И всего этого однажды у Бори не стало. Слава ушёл купаться, а Борьку в тот день с собой не позвал. Ушёл, как оказалось, навсегда. Больше не вернулся — утонул. Коварный сибирский Иртыш, даже в летнее пекло поднимающий из своих глубин невероятно холодные потоки, сковал судорогой ноги мальчишке и забрал его себе, как будто в оплату от людей, в том же году по своей воле перегородивших реку бечевой гидростанции на Бухтарме.
Боря был маленьким и не сразу понял, что брата больше нет. Конечно, он плакал, но больше подражая взрослым. Слёзы в детстве рождаются легко, но зачастую не несут в себе груза серьёзных эмоций. Это с возрастом каждую слезу переполняют тонны обид, горя или усталости. Детская слеза хоть и трогательна, внутри пока ещё пуста. Лишь с годами Борька, Борис, а потом и Борис Никитич осознал всю драму семьи. Осознал горе матери, потерявшей сына, отца, гордившегося старшим больше, чем младшим, свою печать и боль об ушедшем товарище и друге.

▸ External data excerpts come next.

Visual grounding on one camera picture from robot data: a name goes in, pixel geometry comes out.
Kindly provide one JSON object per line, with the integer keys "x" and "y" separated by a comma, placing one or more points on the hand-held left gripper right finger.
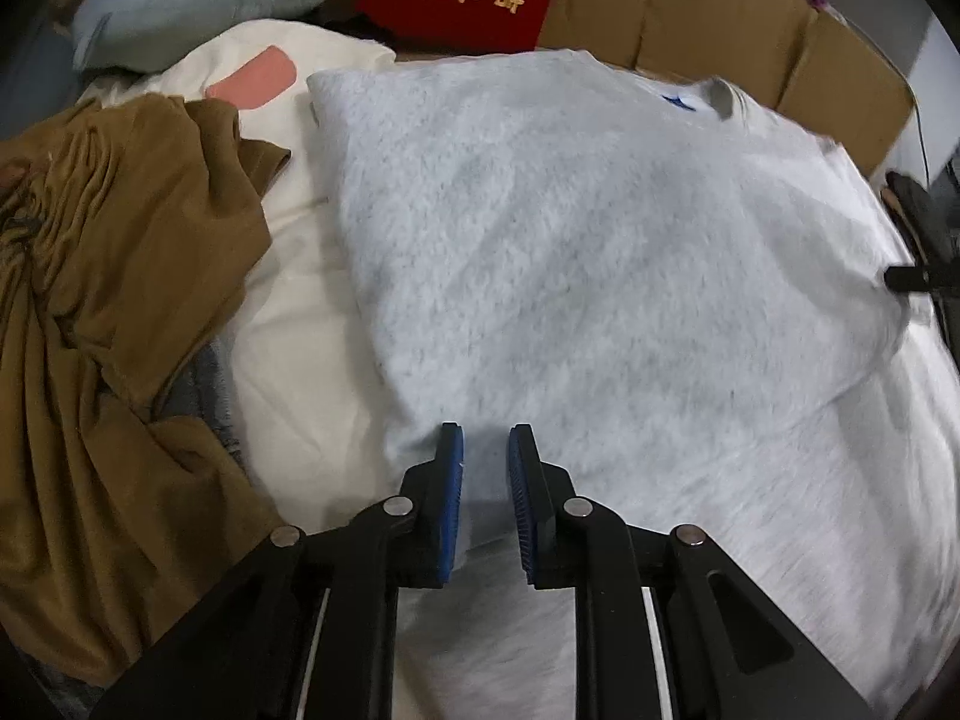
{"x": 521, "y": 510}

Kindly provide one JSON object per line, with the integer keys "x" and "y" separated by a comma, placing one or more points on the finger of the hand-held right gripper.
{"x": 919, "y": 277}

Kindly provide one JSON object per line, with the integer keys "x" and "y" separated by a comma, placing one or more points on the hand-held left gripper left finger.
{"x": 454, "y": 502}

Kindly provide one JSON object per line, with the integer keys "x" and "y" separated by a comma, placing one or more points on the light grey printed sweatshirt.
{"x": 600, "y": 277}

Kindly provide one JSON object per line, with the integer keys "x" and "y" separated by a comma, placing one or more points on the black folded cloth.
{"x": 911, "y": 202}

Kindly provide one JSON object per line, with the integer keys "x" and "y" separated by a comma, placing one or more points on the cream bear print blanket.
{"x": 300, "y": 360}

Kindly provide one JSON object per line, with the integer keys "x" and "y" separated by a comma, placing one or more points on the flattened cardboard box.
{"x": 675, "y": 15}

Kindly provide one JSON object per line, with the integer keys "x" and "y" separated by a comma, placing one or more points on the brown shirt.
{"x": 112, "y": 255}

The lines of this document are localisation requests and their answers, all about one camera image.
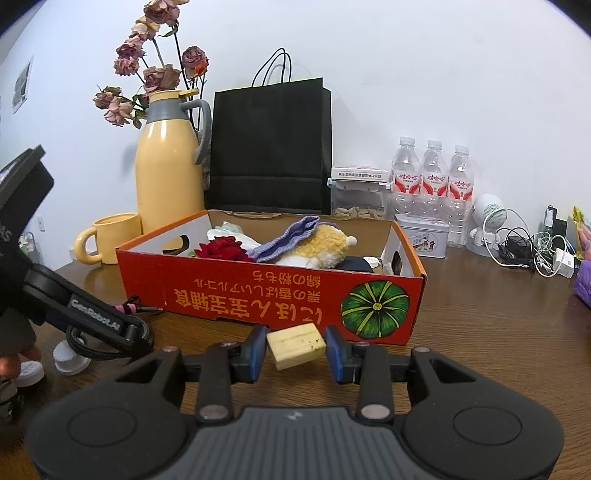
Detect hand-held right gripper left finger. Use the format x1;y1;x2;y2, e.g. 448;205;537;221
124;324;269;423

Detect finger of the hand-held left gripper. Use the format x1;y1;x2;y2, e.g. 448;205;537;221
23;267;155;361

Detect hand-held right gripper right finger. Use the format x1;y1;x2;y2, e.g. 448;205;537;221
324;325;478;423

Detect tan rectangular block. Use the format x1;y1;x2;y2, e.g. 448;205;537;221
267;323;327;371

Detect red cardboard box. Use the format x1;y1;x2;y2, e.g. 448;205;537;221
115;209;428;346

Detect artificial red rose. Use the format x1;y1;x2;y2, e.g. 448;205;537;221
194;235;256;263

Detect yellow white plush hamster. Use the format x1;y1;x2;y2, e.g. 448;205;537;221
276;220;358;270

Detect purple cloth pouch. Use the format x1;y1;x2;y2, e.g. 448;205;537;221
247;216;324;264

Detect white cloth pad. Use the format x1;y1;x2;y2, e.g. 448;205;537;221
205;222;264;252

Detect person's left hand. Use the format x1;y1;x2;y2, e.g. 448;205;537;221
0;316;42;378

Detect white ridged lid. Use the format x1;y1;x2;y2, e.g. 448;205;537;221
52;340;92;376

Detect yellow mug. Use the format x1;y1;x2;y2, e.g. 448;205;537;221
74;212;143;265

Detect small white cap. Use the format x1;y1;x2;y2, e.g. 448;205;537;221
13;360;45;387

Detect dark small object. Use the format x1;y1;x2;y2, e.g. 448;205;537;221
0;378;24;425

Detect printed tin box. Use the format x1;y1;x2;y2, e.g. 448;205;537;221
394;213;451;258

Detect yellow thermos jug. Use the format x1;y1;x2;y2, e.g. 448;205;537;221
135;89;213;234

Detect clear plastic food container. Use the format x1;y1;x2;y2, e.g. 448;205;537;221
327;166;392;219

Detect dried pink flower bouquet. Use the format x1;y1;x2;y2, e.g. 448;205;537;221
92;0;211;129

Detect water bottle with red label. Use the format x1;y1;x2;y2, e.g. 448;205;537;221
446;144;476;248
420;139;450;224
390;136;424;217

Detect black paper bag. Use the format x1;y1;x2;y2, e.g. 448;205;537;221
204;47;333;215

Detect small white desk fan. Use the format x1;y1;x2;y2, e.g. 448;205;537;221
465;194;509;257

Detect black power adapter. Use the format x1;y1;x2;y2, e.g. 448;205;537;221
505;235;532;259

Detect white charger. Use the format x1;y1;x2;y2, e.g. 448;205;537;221
554;248;577;279

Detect black device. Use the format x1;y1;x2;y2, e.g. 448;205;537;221
542;205;568;241

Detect purple plastic bag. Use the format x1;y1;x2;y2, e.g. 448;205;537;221
573;258;591;308

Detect colourful snack packet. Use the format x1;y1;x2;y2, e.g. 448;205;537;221
571;205;591;259

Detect wall picture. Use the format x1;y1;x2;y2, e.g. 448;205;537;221
12;56;34;114

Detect tangled white cables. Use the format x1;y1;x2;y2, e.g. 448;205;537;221
482;208;561;278

Любовь — сильнейшее чувство, и сильно оно своей бессознательностью, нелогичностью и безапелляционностью. Любовь смывает всё: обиды, страхи, горе и боль. Любовь смывает старое, чтобы человек смог заложить новый фундамент и возвести нечто прекрасное и чудесное. Но процессом возведения занят уже сам человек, его характер, воля, смелость и работоспособность. Любовь — толчок, пинок и подзатыльник для лентяя, вдохновение для творца, любящего труд человека, но не панацея.
И это фантастическое, мощное чувство пришло однажды к Борису, чтобы изменить его мир и наполнить счастьем, весельем, оставив лишь тихую светлую грусть о былом. С любовью и временем пришли домашний уют и относительный достаток по советской плановой схеме. Пришло и счастье отцовства, отцовства ожидаемого и желанного. Сына Боря непременно захотел назвать Славой, отплатив хоть так брату за заботу, тепло, фантазии и детские совместные проказы. Вся родня, естественно, была против.